Word for word, retype each record shown below.

- **Information given**:
====

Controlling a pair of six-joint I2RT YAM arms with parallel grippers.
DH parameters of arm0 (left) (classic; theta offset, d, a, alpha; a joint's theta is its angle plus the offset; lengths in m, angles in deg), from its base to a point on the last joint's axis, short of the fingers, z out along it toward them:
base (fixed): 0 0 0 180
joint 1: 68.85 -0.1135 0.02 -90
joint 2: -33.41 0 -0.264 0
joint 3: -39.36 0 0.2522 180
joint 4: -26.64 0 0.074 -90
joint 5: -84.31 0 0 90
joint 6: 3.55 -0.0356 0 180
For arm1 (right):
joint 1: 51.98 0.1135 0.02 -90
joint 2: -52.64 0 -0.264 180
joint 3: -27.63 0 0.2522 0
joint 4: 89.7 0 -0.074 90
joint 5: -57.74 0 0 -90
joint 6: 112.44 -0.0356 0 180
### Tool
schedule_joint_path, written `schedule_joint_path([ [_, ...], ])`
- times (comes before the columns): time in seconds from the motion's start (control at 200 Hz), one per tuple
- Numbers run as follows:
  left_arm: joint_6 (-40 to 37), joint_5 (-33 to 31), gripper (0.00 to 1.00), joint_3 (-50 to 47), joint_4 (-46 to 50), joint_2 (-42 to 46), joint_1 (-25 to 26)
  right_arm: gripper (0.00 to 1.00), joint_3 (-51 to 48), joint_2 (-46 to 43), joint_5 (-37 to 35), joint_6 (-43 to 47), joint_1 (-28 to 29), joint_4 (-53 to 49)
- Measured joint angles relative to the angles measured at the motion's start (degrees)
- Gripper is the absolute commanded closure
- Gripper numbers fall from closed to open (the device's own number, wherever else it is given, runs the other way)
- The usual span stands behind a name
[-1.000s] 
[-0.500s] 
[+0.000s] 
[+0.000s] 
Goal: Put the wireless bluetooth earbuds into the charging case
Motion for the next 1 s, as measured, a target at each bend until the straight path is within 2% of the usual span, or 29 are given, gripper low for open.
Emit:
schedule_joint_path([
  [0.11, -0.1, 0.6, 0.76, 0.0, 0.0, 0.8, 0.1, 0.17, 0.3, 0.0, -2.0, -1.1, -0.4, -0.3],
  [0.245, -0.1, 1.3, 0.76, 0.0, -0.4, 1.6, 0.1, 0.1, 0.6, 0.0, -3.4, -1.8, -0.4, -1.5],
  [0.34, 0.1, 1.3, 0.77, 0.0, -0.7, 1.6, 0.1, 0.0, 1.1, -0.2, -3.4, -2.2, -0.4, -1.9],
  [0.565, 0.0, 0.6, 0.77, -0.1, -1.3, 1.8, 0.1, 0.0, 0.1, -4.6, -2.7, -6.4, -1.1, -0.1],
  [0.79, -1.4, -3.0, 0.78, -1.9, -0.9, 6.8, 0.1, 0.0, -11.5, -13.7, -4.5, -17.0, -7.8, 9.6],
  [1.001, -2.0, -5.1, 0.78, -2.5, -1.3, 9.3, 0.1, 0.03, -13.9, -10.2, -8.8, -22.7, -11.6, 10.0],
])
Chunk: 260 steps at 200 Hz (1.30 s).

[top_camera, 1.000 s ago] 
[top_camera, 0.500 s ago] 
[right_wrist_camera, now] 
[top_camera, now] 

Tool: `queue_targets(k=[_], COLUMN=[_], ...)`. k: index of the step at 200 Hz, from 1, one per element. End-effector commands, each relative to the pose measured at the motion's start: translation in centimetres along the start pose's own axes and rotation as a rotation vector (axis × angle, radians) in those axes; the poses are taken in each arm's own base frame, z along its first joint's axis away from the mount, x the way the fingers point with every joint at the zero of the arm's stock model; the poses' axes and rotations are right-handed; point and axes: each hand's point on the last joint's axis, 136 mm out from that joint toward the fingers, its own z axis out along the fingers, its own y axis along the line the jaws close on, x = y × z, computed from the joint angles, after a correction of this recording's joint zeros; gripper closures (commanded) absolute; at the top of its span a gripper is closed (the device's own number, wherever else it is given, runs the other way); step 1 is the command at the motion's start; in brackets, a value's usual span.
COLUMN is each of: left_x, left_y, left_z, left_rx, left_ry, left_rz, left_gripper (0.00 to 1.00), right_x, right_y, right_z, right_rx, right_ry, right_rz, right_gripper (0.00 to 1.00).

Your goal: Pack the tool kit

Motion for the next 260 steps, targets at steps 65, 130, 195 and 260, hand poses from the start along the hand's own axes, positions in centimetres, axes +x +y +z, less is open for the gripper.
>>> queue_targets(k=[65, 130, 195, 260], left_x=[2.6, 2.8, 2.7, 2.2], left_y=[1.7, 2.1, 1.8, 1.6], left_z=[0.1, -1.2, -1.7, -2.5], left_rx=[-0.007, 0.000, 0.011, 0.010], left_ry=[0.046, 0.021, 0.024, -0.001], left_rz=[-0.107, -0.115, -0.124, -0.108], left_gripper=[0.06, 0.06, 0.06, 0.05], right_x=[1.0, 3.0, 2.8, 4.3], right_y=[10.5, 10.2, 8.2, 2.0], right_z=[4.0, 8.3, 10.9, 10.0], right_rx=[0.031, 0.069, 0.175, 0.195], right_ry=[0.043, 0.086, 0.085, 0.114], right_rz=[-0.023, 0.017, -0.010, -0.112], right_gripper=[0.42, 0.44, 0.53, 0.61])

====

- **Task result**:
Controlling a pair of six-joint I2RT YAM arms with parallel grippers.
DH parameters of arm0 (left) (classic; theta offset, d, a, alpha; a joint's theta is its angle plus the offset; lengths in m, angles in deg), from its base to a point on the last joint's axis, short of the fingers, z out along it toward them:
base (fixed): 0 0 0 180
joint 1: 68.85 -0.1135 0.02 -90
joint 2: -33.41 0 -0.264 0
joint 3: -39.36 0 0.2522 180
joint 4: -26.64 0 0.074 -90
joint 5: -84.31 0 0 90
joint 6: 3.55 -0.0356 0 180
For arm1 (right):
joint 1: 51.98 0.1135 0.02 -90
joint 2: -52.64 0 -0.264 180
joint 3: -27.63 0 0.2522 0
joint 4: 89.7 0 -0.074 90
joint 5: -57.74 0 0 -90
joint 6: 112.44 -0.0356 0 180
### Tool
schedule_joint_path, written `schedule_joint_path([ [_, ...], ])`
- times (comes before the columns): time in seconds from the motion's start (control at 200 Hz), one per tuple
- Numbers run as follows:
  left_arm: joint_6 (-40 to 37), joint_5 (-33 to 31), gripper (0.00 to 1.00), joint_3 (-50 to 47), joint_4 (-46 to 50), joint_2 (-42 to 46), joint_1 (-25 to 26)
  right_arm: gripper (0.00 to 1.00), joint_3 (-51 to 48), joint_2 (-46 to 43), joint_5 (-37 to 35), joint_6 (-43 to 47), joint_1 (-28 to 29), joint_4 (-53 to 49)
- Measured joint angles relative to the angles measured at the motion's start (degrees)
- Gripper is the absolute commanded closure
- Gripper numbers fall from closed to open (the device's own number, wherever else it is given, runs the other way)
- The usual span stands behind a name
[-1.000s] 
[-0.500s] 
[+0.000s] 
[+0.000s] 
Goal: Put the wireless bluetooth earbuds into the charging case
Motion for the next 1 s, as measured, a target at each bend until the straight path is within 2% of the usual span, or 29 are given, gripper low for open.
Emit:
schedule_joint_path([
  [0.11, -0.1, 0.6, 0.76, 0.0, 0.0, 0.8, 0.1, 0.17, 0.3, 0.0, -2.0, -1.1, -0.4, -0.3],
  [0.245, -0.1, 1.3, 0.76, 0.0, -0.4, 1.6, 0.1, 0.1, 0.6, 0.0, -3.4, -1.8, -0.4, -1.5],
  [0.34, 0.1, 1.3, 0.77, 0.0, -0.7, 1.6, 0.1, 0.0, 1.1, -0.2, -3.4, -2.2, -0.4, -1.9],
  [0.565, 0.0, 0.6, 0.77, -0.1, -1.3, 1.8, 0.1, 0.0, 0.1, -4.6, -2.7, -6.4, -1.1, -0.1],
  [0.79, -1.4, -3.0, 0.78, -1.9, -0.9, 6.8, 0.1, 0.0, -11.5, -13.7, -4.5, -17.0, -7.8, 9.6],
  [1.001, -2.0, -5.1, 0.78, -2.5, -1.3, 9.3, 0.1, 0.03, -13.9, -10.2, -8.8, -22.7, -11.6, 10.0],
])
Chunk: 260 steps at 200 Hz (1.30 s).

[top_camera, 1.000 s ago] 
[top_camera, 0.500 s ago] 
[right_wrist_camera, now] 
[top_camera, now] 

Tool: `queue_targets(k=[_], COLUMN=[_], ...)`. k: index of the step at 200 Hz, from 1, one per element. End-effector commands, each relative to the pose measured at the motion's start: translation in centimetres along the start pose's own axes and rotation as a rotation vector (axis × angle, radians) in those axes; the poses are taken in each arm's own base frame, z along its first joint's axis away from the mount, x the way the fingers point with every joint at the zero of the arm's stock model; the poses' axes and rotations are right-handed; point and axes: each hand's point on the last joint's axis, 136 mm out from that joint toward the fingers, its own z axis out along the fingers, its own y axis along the line the jaws close on, x = y × z, computed from the joint angles, after a correction of this recording's joint zeros; gripper closures (commanded) absolute; at the top of its span a gripper is closed (the device's own number, wherever else it is given, runs the other way); step 1 is the command at the motion's start; in brackets, a value's usual span.
COLUMN is each of: left_x, left_y, left_z, left_rx, left_ry, left_rz, left_gripper (0.00 to 1.00), right_x, right_y, right_z, right_rx, right_ry, right_rz, right_gripper (0.00 to 1.00).

Your goal: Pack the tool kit

Motion for the next 260 steps, targets at steps 65, 130, 195 and 260, hand poses from the start along the hand's own axes, positions in centimetres, axes +x +y +z, less is open for the gripper.
>>> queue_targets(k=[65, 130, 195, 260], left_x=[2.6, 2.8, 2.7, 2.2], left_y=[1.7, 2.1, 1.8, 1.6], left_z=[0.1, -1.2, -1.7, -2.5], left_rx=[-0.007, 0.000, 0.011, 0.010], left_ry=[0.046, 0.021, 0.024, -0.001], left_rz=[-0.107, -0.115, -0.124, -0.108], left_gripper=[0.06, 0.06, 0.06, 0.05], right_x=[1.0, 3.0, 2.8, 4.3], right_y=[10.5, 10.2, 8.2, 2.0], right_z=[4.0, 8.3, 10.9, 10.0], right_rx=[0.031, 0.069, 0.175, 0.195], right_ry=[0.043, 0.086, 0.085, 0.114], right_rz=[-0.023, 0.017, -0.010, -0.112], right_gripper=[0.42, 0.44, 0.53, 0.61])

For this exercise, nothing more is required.